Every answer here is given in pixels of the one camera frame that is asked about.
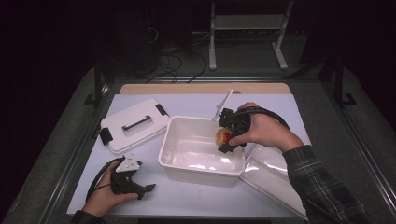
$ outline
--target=dark background
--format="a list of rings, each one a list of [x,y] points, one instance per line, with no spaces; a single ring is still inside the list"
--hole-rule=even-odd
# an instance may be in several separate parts
[[[222,7],[219,2],[217,9],[230,13],[260,13],[255,6],[262,4],[249,1],[241,7],[235,0]],[[268,2],[274,11],[284,4]],[[386,0],[297,0],[288,26],[290,34],[309,33],[303,63],[336,46],[394,129],[395,12],[393,1]],[[117,44],[114,15],[128,13],[188,46],[185,31],[209,29],[210,1],[1,1],[0,220],[95,59],[114,49],[127,51]]]

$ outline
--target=person's left hand
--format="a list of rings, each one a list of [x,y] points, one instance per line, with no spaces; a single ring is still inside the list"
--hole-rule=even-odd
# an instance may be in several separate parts
[[[114,206],[137,199],[138,195],[136,193],[120,195],[113,193],[109,185],[111,183],[110,175],[111,171],[114,170],[118,164],[118,162],[113,162],[105,170],[102,178],[96,185],[96,190],[92,193],[84,207],[82,207],[82,211],[96,217],[102,217]]]

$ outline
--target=plaid sleeve
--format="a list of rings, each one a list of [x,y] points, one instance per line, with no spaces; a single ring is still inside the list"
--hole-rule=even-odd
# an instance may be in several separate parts
[[[300,195],[310,223],[371,223],[363,204],[339,179],[331,176],[311,146],[283,154],[289,180]]]

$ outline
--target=white plastic container
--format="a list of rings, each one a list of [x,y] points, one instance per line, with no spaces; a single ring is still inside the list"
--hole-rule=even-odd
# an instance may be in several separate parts
[[[212,119],[175,116],[169,121],[158,161],[173,180],[233,187],[245,170],[242,147],[218,151]]]

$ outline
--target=food item
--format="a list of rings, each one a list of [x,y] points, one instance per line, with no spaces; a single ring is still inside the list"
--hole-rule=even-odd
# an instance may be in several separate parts
[[[230,140],[231,130],[226,128],[221,128],[216,133],[216,144],[220,147],[224,143]]]

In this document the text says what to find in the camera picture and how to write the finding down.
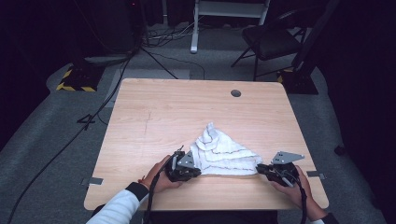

◆ **Task requirements**: Print, with pictures removed, exactly the lines of the records above from the top through the line containing "--target=plaid sleeve".

◆ **Completed task**:
Every answer here is given in pixels of the one camera frame that is asked about.
$ outline
--target=dark background
--format="a list of rings, each one a list of [x,y] points, one instance per line, with no spaces; a single ring is still inside the list"
--hole-rule=even-odd
# an instance may be in several separate parts
[[[222,7],[219,2],[217,9],[230,13],[260,13],[255,6],[262,4],[249,1],[241,7],[235,0]],[[268,2],[274,11],[284,4]],[[386,0],[297,0],[288,26],[290,34],[309,33],[303,63],[336,46],[394,129],[395,12],[393,1]],[[117,44],[114,15],[128,13],[188,46],[185,31],[209,29],[210,1],[1,1],[0,220],[95,59],[114,49],[127,51]]]

$ outline
--target=person's left hand
--format="a list of rings, each one a list of [x,y] points, one instance per line, with no spaces; a single ring is still inside the list"
--hole-rule=even-odd
# an instance may be in several separate parts
[[[114,206],[137,199],[138,195],[136,193],[120,195],[113,193],[109,185],[111,183],[110,175],[111,171],[114,170],[118,164],[118,162],[113,162],[105,170],[102,178],[96,185],[96,190],[92,193],[84,207],[82,207],[82,211],[96,217],[102,217]]]

$ outline
--target=plaid sleeve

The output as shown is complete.